Artikel 5 Gunnen van nadere termijn

  • 1.

    In gevallen zoals bedoeld in artikel 3 lid 3 en artikel 4 lid 4 zal de vergunninghouder een nadere termijn worden gegund waarbinnen alsnog met de werkzaamheden een aanvang moet zijn gemaakt, indien:

    • a.

      de vergunninghouder middels concrete documenten (bijvoorbeeld geaccepteerde offerte van een bouwondernemer, facturen van bestelde bouwmaterialen en/of hiermee gelijk te stellen documenten) zijn intentie tot bouwen kan aantonen;

    • b.

      de vergunninghouder persoonlijke omstandigheden opvoert, zoals een sterfgeval in de familie ziekte of onverwachte financiële omstandigheden die tot uitstel van de bouwwerkzaamheden leiden. Een ruimere termijn wordt enkel gegund indien de persoonlijke omstandigheid zich niet meer dan 26 weken voor de start van de intrekkingsprocedure heeft voorgedaan of deze op dat moment nog voortduurt.

  • 2.

    De termijn zoals bedoeld in het vorige lid wordt naar redelijkheid en in het licht van het concrete geval bepaald, maar zal niet langer zijn dan 4 jaar na het onherroepelijk worden van de verleende vergunning.

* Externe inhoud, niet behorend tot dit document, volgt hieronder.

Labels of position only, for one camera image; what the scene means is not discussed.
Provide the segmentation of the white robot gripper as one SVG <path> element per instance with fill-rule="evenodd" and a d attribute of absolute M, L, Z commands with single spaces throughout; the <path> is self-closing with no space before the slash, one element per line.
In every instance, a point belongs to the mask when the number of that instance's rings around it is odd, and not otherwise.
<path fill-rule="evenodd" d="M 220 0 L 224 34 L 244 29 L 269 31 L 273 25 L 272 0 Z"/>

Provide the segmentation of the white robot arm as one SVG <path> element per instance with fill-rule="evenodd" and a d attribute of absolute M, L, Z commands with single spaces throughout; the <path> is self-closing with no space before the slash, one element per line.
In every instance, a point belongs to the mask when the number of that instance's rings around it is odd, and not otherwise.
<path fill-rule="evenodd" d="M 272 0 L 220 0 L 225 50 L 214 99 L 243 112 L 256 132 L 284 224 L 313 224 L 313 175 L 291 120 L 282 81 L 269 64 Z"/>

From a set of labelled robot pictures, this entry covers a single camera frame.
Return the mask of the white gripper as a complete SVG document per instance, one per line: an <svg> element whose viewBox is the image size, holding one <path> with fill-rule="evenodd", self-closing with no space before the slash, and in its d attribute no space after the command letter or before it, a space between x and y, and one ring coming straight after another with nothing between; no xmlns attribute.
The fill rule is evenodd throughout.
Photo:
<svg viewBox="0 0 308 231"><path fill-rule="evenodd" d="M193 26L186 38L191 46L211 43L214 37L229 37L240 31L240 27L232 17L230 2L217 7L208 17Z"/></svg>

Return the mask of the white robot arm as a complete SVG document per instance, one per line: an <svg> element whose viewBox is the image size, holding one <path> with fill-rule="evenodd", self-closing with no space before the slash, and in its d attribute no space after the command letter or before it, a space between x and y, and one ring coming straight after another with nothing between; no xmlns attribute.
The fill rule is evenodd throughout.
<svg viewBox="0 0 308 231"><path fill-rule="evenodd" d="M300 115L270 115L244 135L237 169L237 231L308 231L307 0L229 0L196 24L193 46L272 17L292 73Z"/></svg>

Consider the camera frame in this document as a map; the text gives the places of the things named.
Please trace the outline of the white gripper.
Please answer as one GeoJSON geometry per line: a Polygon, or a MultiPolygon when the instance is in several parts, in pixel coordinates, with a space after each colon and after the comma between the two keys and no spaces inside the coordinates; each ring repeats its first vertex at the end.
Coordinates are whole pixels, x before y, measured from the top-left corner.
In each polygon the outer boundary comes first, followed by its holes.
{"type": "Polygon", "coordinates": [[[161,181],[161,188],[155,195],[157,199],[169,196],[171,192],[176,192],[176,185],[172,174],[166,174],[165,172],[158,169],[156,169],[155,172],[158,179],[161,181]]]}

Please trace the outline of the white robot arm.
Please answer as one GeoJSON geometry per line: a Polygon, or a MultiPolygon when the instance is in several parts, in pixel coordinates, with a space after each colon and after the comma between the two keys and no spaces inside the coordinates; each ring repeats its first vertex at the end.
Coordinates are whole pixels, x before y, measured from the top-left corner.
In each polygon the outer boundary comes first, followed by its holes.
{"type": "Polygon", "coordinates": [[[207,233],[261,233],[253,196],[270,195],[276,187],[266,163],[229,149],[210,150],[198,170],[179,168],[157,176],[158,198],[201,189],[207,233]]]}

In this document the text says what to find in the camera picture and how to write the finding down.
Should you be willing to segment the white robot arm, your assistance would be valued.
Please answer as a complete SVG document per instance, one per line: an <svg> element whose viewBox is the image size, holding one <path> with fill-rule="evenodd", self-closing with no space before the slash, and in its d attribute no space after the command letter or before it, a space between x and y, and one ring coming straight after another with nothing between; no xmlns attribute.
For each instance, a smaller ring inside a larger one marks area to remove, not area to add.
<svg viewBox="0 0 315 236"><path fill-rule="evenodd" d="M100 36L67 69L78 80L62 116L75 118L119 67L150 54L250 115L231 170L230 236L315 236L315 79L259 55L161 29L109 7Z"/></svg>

Artikel 6 Slot- en overgangsbepalingen

  • 1.

    Aan deze beleidsregel wordt terugwerkende kracht verleend. Dit betekent dat de intrekkingprocedure ook wordt toegepast ten aanzien van omgevingsvergunningen die voor de datum van inwerkingtreding van deze beleidsregel zijn verleend.

  • 2.

    Deze beleidsregels sluiten de besluitvorming omtrent de overige in artikel 2.33 van de Wabo opgenomen intrekkinggronden niet uit.

Artikel 7 Inwerkingtreding en citeertitel

Deze beleidsregel treedt in werking op de dag na bekendmaking in het gemeenteblad.

 

De regeling kan worden aangehaald als ‘Beleidsregel intrekken omgevingsvergunning bouwen gemeente Medemblik’.